In recent years, despite significant progress in the synthesis, characterization, and integration of various nanowire (NW) material systems, crystal orientation controlled NW growth as well as real-time assessment of their growth-structure-property relationships still presents one of the major challenges in deploying NWs for practical large-scale applications. In this study, we propose, design, and develop a multilayer NW printing scheme for the determination of crystal orientation controlled photovoltaic properties of parallel GaAs NW arrays. By tuning the catalyst thickness and nucleation and growth temperatures in the two-step chemical vapor deposition, crystalline GaAs NWs with uniform, pure ⟨110⟩ and ⟨111⟩ orientations and other mixture ratios can be successfully prepared. Employing lift-off resists, three-layer NW parallel arrays can be easily attained for X-ray diffraction in order to evaluate their growth orientation along with the fabrication of NW parallel array based Schottky photovoltaic devices for the subsequent performance assessment.
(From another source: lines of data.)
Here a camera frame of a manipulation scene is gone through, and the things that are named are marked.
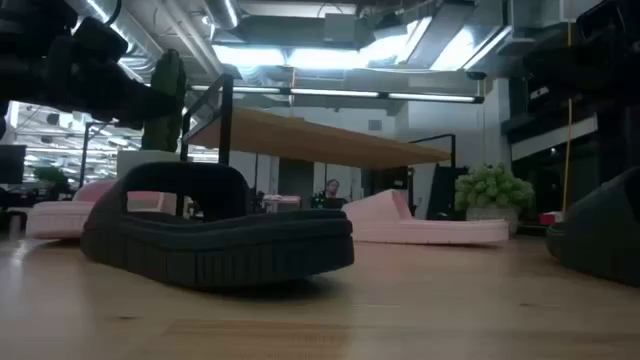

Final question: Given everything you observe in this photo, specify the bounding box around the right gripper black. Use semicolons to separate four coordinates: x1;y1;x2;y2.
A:
522;42;640;101

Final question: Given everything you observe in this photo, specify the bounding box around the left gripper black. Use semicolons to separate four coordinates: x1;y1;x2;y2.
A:
49;17;182;132

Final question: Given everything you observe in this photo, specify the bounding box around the pink foam slide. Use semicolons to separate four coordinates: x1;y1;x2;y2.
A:
342;188;510;246
25;178;166;240

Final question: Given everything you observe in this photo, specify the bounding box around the black foam slide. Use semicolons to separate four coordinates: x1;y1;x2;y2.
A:
544;167;640;289
79;160;356;290

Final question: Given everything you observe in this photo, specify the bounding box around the green cactus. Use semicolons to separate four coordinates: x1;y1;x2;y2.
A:
141;48;188;153

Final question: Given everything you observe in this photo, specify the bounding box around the black metal background stand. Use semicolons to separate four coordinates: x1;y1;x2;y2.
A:
79;121;117;189

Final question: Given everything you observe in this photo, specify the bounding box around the long LED light bar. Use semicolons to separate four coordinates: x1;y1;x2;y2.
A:
189;84;485;105

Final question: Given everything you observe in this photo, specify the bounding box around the background green plant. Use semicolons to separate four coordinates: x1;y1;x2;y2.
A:
33;166;71;199

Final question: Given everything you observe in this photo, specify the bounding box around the round green succulent plant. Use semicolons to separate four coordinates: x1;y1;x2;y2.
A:
453;162;535;212

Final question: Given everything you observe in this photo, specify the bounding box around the dark background monitor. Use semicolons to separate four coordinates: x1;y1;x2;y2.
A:
0;144;27;185

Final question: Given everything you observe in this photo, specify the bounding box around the grey woven plant pot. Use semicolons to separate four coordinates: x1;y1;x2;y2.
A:
465;205;521;236

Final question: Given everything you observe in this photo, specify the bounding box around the black background panel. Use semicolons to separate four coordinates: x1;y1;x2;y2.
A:
428;163;469;221

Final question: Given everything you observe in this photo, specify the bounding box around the person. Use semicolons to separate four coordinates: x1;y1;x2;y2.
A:
319;178;350;210

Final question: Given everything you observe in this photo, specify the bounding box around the yellow cable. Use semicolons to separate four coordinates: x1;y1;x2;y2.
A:
562;22;574;214

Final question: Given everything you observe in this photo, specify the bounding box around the black cable loop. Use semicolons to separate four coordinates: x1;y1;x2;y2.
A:
102;0;124;27

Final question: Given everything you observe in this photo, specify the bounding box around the wooden shelf with black frame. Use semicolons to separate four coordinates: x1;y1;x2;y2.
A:
179;73;457;221

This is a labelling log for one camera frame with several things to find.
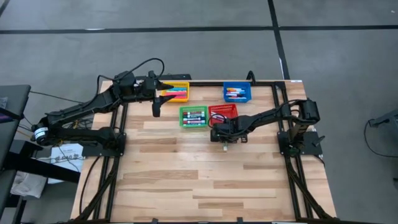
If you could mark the white paper sheet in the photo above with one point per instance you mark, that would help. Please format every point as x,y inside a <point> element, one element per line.
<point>66,161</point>

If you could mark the blue plastic basket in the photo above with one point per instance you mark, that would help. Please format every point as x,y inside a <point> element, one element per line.
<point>247,85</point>

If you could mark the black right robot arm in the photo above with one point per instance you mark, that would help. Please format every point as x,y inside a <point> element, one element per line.
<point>267,116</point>

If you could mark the green plastic basket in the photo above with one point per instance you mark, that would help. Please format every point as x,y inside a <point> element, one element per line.
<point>180,124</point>

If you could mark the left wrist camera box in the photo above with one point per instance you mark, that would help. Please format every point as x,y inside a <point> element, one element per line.
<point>151,81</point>

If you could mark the black flat bar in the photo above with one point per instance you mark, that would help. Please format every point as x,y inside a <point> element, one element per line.
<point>177,76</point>

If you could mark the red plastic basket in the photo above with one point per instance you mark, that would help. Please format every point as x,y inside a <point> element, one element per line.
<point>224,109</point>

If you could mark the pink slim marker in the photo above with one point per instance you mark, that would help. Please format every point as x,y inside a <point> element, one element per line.
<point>217,117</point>

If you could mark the yellow-capped white pen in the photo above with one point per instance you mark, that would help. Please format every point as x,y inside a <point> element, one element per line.
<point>234,89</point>

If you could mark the black side desk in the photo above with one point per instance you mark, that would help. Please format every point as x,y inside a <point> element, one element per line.
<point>12,102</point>

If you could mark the yellow plastic basket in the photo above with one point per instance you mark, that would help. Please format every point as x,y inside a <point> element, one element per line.
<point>163,99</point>

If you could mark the grey metal stand leg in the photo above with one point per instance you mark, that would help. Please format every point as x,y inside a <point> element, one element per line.
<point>385,119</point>

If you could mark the black table clamp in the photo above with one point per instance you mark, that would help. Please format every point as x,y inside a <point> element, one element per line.
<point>154,221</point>
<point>239,220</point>

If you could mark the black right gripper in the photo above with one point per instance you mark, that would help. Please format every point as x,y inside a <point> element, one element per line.
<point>233,130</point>

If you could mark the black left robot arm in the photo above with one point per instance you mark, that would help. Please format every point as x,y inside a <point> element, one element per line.
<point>77,109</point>

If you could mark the white crumpled bag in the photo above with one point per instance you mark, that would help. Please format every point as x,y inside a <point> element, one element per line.
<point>28,185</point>

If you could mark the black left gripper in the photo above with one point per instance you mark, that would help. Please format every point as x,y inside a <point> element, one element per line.
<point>140,93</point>

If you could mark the black-capped white pen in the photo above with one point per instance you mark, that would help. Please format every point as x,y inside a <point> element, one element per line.
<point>234,95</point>

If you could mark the pink Sharpie highlighter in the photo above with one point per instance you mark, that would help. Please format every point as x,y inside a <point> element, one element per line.
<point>175,97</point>
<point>177,93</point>

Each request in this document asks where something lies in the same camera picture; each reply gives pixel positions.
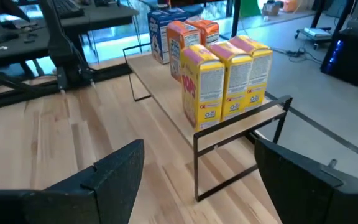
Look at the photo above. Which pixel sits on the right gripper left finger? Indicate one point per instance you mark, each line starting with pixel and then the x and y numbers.
pixel 104 193

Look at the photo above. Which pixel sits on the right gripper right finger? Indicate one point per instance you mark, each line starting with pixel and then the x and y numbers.
pixel 306 196

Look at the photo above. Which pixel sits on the yellow Corn Pops cereal box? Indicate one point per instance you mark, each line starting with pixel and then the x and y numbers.
pixel 259 74
pixel 236 84
pixel 202 93

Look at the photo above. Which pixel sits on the orange cereal box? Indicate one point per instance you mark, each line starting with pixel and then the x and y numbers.
pixel 208 31
pixel 179 46

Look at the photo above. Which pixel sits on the blue Frosted Flakes cereal box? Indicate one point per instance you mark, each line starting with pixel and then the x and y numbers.
pixel 157 37
pixel 177 14

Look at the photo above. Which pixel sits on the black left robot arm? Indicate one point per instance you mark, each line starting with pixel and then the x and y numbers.
pixel 57 40

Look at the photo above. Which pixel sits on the black computer tower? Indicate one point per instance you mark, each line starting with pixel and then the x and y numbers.
pixel 353 56

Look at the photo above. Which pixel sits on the wheeled dolly with white box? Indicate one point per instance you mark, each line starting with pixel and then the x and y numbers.
pixel 315 32

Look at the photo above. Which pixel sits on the grey desk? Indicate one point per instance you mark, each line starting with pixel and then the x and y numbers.
pixel 110 15
pixel 17 46

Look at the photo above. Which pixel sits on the white earbud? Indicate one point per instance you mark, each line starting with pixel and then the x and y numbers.
pixel 2 48

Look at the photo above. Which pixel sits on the black computer mouse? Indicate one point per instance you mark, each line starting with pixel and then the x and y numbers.
pixel 3 37

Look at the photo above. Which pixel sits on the black keyboard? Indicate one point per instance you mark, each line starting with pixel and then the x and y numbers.
pixel 68 7

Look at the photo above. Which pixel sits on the brown cardboard box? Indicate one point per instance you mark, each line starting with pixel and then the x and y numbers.
pixel 272 7

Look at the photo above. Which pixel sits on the black metal pole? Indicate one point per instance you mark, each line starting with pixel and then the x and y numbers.
pixel 236 17

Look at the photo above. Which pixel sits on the green panel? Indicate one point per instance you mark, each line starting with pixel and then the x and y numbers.
pixel 249 7

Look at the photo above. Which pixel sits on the wooden shelf with black frame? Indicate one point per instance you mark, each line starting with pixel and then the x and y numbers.
pixel 160 84

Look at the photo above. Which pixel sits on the black aluminium table frame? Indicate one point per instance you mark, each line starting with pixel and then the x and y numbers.
pixel 26 95

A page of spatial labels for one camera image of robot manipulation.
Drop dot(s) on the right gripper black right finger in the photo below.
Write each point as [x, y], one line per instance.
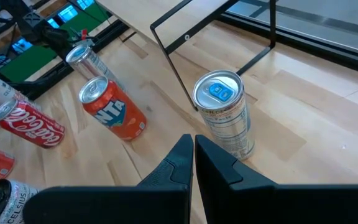
[259, 205]

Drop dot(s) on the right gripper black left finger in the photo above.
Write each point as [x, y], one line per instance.
[120, 205]

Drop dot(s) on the silver blue Red Bull can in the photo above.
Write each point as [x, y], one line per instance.
[87, 63]
[225, 124]

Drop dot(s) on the orange Fanta can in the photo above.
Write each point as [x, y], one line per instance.
[117, 112]

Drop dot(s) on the red Coca-Cola can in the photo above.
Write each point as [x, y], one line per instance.
[30, 126]

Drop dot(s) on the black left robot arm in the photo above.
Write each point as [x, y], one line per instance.
[56, 35]

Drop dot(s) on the wooden shelf black metal legs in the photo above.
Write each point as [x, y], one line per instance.
[129, 12]

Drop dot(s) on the green floor mat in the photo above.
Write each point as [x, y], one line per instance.
[26, 63]

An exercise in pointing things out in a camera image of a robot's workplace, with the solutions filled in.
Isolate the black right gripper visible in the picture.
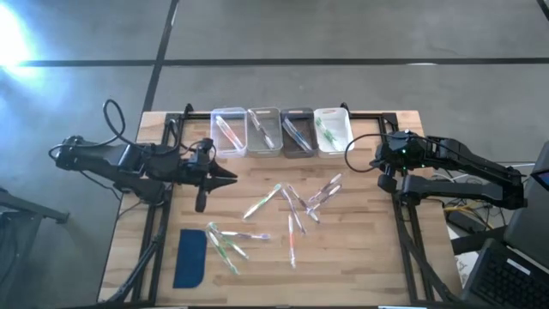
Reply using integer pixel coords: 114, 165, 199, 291
369, 143, 407, 194

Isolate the black metal stand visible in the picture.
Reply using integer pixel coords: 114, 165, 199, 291
0, 186, 70, 309

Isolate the dark blue mat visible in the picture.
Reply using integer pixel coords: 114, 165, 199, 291
172, 228, 208, 289

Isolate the black power brick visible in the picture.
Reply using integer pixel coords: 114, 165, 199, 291
447, 209, 484, 235

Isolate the blue toothbrush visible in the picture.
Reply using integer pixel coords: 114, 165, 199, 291
286, 122, 313, 155
282, 118, 311, 152
281, 116, 306, 147

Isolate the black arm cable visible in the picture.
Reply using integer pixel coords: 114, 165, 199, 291
49, 99, 214, 158
344, 133, 391, 173

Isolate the black support bar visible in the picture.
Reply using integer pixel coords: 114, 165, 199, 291
449, 226, 514, 255

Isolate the white paper sheet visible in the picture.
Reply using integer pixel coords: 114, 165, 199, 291
453, 251, 478, 287

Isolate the open black keyboard laptop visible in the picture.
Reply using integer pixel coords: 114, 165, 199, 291
461, 238, 549, 309

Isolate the light grey plastic bin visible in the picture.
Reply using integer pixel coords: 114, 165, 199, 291
246, 106, 284, 158

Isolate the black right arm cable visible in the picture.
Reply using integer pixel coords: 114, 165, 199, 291
344, 133, 391, 173

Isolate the white plastic bin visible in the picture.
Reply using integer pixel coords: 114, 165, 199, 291
313, 106, 355, 158

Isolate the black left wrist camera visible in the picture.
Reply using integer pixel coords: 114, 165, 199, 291
196, 137, 216, 162

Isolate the yellow cable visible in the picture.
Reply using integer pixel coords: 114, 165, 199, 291
443, 204, 488, 215

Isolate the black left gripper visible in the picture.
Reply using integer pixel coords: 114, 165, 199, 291
183, 147, 238, 214

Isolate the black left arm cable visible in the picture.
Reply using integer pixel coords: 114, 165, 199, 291
49, 99, 214, 158

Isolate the clear plastic bin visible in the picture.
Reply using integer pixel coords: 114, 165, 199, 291
209, 106, 249, 158

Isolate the grey laptop screen back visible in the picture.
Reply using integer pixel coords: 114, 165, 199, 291
502, 141, 549, 270

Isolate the dark grey plastic bin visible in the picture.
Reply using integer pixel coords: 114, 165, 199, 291
281, 107, 318, 159
Notably, the open-circuit voltage of purely ⟨111⟩-oriented NW arrayed cells is far higher than that of ⟨110⟩-oriented NW arrayed counterparts, which can be interpreted by the different surface Fermi level pinning that exists on various NW crystal surface planes due to the different As dangling bond densities. All this indicates the profound effect of NW crystal orientation on physical and chemical properties of GaAs NWs, suggesting the careful NW design considerations for achieving optimal photovoltaic performances. The approach presented here could also serve as a versatile and powerful platform for in situ characterization of other NW materials.